Echo handles the original thesaurus ...
'; flush ();
$filename 2 = "Unigram.txt";
$handle 2 = fopen ($filename 2, "R");
$content 2 = fread ($handle 2, FileSize ($filename 2));
Fclose ($handle 2);
$content 2=dealchinese ($content 2, "\ r \ n");
$arr 2 = explode ("\ r \ n", $content 2);
Echo Deletes the same entry ...
'; flush ();
$array _Diff=array_diff ($arr 1, $arr 2);

Echo Format Thesaurus ...
'; flush ();
$words = ';
foreach ($array _diff as $k => $word) {
$words. = $word. \t1\r\nx:1\r\n ";
}
//echo $words;
file_put_contents (' Words_new.txt ', $words, file_append);
Echo ' done! ';

Function Dealchinese ($str, $join = ') {
Preg_match_all ('/[\x{4e00}-\x{9fff}]+/u ', $str, $matches); Match the Chinese characters all out
$str = Join ($join, $matches [0]);//regroup from match result
return $str;
}

Use the following methods:

1. Put the Words.txt, conversion tools words_format.php and c:\coreseek\etc\unigram.txt three files into the same directory as the server that can run PHP.

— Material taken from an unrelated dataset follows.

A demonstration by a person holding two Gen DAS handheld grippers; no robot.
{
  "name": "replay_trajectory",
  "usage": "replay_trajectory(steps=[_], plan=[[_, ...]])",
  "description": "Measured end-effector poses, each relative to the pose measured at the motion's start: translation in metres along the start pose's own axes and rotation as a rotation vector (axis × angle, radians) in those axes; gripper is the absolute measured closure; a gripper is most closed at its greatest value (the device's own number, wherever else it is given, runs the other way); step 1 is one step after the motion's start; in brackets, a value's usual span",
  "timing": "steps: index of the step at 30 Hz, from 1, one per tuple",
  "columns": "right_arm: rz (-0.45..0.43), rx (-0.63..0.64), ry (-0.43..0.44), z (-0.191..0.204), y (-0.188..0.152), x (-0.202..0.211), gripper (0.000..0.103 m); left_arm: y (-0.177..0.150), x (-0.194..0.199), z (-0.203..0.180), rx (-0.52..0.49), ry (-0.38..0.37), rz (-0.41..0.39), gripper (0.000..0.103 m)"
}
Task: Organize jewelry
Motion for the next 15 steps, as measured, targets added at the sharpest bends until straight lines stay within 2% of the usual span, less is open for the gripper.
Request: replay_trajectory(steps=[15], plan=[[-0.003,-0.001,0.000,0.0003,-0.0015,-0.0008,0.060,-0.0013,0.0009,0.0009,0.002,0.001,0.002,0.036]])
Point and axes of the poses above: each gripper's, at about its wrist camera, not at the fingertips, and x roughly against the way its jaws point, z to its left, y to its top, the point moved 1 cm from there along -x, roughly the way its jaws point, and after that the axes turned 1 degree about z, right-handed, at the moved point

2. Then visit words_format.php.

3. Waiting for the program to run, the length of time depends on the number of your words, too much of the middle may be suspended death. After running, it will be produced in the same directory Words_new.txt add this file to the back of the original unigram.txt and save the standby.

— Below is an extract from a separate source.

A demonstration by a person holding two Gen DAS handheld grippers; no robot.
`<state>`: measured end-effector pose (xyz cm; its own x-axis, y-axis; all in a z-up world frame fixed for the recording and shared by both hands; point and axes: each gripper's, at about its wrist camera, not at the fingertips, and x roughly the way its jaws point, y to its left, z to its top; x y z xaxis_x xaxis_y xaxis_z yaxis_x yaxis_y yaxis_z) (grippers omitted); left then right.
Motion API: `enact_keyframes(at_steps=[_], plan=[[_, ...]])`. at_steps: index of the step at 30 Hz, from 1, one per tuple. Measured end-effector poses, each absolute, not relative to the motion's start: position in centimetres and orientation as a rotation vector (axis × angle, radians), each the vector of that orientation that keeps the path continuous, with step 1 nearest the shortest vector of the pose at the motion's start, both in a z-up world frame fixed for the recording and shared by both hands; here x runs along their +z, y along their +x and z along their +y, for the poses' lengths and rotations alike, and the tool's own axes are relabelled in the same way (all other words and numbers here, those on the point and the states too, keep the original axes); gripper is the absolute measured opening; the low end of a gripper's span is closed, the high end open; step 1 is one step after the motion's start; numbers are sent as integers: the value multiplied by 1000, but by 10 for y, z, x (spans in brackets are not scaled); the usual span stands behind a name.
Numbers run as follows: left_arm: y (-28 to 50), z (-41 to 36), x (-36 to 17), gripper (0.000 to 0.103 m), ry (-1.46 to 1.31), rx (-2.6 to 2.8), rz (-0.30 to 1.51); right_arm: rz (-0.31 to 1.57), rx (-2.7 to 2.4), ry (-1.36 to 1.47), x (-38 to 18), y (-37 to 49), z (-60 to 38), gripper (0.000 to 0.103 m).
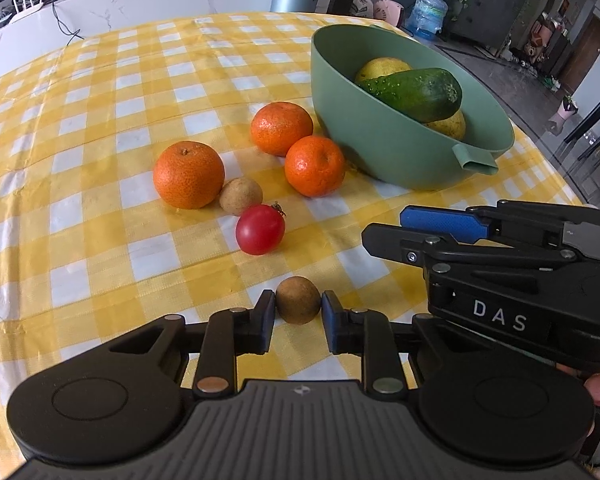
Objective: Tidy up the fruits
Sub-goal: 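Grasp the last small brown kiwi with the left tool, then grasp the red cherry tomato with the right tool while the left tool holds the kiwi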
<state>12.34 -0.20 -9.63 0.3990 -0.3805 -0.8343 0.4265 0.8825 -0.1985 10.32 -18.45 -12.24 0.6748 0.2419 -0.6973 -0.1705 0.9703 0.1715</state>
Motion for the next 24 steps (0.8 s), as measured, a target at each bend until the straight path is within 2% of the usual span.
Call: enact_keyframes(at_steps=[24], plan=[[142,57,-83,27,-150,-232,957,768,323,-45,-128,124,-136,31]])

4. Copy the resulting file unigram.txt to C:\coreseek\bin and then enter the directory C:\coreseek\bin the command line to execute mmseg-u unigram.txt after the command is executed, A file named Unigram.txt.uni will be generated in the directory of Unigram.txt, and the file will be renamed Uni.lib to complete the construction of the dictionary.

5. Test the new thesaurus to be able to solve participle. Create a new text file Test.txt under C:\coreseek\bin. Enter the keywords you want to test. For example: Four Seasons Clothing network of large fabric accessories, and then save. Be sure to include a keyword in your new thesaurus. For example, the Four Seasons Clothing network is my new keyword. Then execute the mmseg-d C:\coreseek\bin test.txt>result.txt at the command line just now. Open the new production results file Result.txt after execution. If you see the word segmentation results similar to the Four Seasons clothing net X Fabric x Accessories/ X words to prove that the thesaurus has been correctly generated, if you see new keywords are divided into: four x season x x installed x net x Fabric x Accessories x the words of the new thesaurus is not correct. To check what went wrong, re-production.

6. Copy the Uni.lib to the C:\coreseek\etc and overwrite the original file.

Related Article

Contact Us

The content source of this page is from Internet, which doesn't represent Alibaba Cloud's opinion; products and services mentioned on that page don't have any relationship with Alibaba Cloud. If the content of the page makes you feel confusing, please write us an email, we will handle the problem within 5 days after receiving your email.

If you find any instances of plagiarism from the community, please send an email to: info-contact@alibabacloud.com and provide relevant evidence. A staff member will contact you within 5 working days.

A Free Trial That Lets You Build Big!

Start building with 50+ products and up to 12 months usage for Elastic Compute Service

  • Sales Support

    1 on 1 presale consultation

  • After-Sales Support

    24/7 Technical Support 6 Free Tickets per Quarter Faster Response

  • Alibaba Cloud offers highly flexible support services tailored to meet your exact needs.